Exercise requirements: Would you write out the full listing exactly, without any pictures?
====== Data block
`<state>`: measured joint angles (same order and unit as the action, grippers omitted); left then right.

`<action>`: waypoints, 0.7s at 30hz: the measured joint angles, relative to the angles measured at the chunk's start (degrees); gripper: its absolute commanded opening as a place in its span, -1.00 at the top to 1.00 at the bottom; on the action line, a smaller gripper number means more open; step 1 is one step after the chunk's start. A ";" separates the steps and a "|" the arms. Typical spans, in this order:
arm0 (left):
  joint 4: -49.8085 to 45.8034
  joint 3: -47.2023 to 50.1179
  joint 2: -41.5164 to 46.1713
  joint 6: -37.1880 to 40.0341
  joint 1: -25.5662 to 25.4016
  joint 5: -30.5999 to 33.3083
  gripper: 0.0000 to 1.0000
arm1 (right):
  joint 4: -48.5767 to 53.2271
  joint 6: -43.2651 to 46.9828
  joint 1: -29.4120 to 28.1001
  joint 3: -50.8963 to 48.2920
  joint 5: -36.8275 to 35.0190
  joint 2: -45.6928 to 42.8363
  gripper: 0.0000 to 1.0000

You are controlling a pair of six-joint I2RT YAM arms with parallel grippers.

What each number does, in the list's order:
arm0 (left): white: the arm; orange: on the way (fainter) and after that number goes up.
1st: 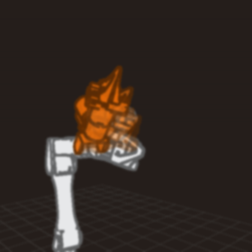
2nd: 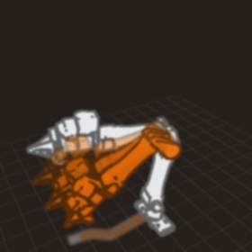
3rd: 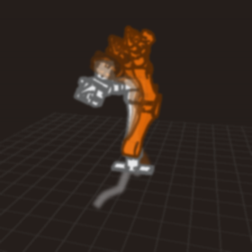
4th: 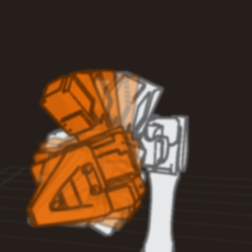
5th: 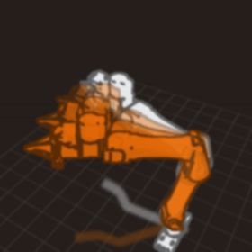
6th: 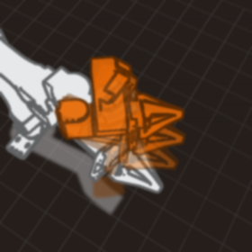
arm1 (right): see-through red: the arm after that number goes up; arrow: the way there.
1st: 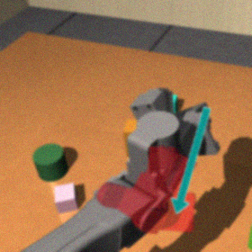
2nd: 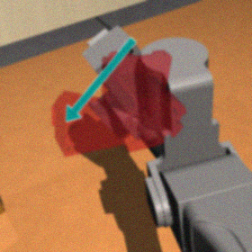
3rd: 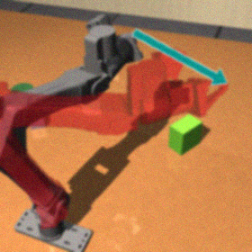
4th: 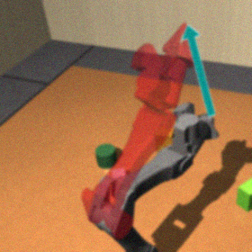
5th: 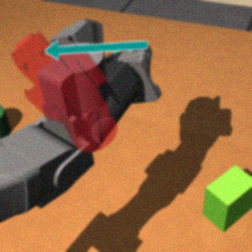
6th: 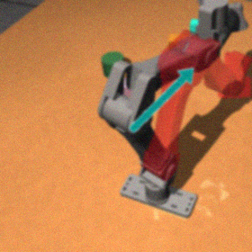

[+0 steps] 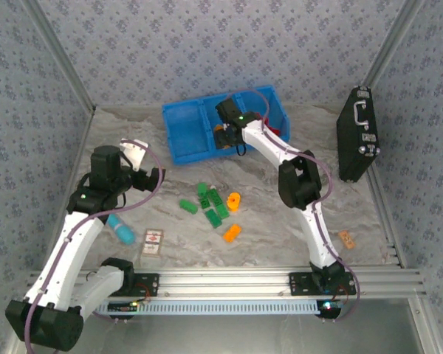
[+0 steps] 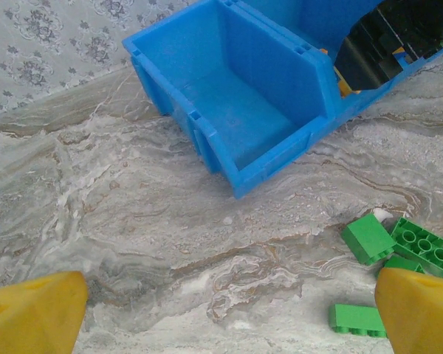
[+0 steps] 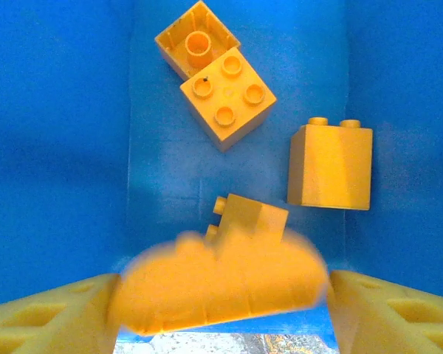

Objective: Sort the legos into containers by color
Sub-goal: Place the lego in the container.

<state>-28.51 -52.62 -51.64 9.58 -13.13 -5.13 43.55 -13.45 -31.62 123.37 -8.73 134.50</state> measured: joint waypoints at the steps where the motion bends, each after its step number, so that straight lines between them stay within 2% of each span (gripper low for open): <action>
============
Answer below:
`<state>`: measured joint angles (same order and unit as the action, grippers omitted); left then right.

`<action>`: waypoints, 0.7s at 30hz: the measured joint angles, relative to the angles measured at the chunk's start (degrees); gripper: its absolute commanded opening as a place in its span, -1.00 at the top to 1.00 at the bottom; on the action line, a smaller gripper number means more open; step 1 is one step after the chunk's start. A ";" separates the steps and a "|" the arms. Typical spans, in this order:
arm0 (left):
  joint 4: -49.8085 to 45.8034
  joint 3: -47.2023 to 50.1179
  joint 2: -41.5164 to 46.1713
  joint 6: -37.1880 to 40.0341
  joint 1: -25.5662 to 25.4016
  joint 5: -30.5999 to 33.3083
  gripper: 0.0000 to 1.0000
arm1 (right):
  joint 4: -48.5767 to 53.2271
  joint 6: -43.2651 to 46.9828
  joint 1: -29.4120 to 28.1001
  joint 3: -50.8963 to 48.2920
  joint 5: -36.8275 to 35.0190
  joint 2: -45.6928 to 42.8363
  gripper: 0.0000 to 1.0000

You are controlling a pair of six-joint I2RT YAM arms with parallel grippers.

What each number does, in the list's order:
arm0 (left): white: the arm; orange: on the way (fainter) and after that number goes up.
1st: 
2nd: 
3rd: 
4th: 
5th: 
6th: 
arm1 (right): see-through red: the arm after that number goes up; arrow: the way there.
1st: 
2nd: 
3rd: 
4th: 
5th: 
6th: 

[+0 steps] 
[+0 steps] 
[+0 steps] 

Objective: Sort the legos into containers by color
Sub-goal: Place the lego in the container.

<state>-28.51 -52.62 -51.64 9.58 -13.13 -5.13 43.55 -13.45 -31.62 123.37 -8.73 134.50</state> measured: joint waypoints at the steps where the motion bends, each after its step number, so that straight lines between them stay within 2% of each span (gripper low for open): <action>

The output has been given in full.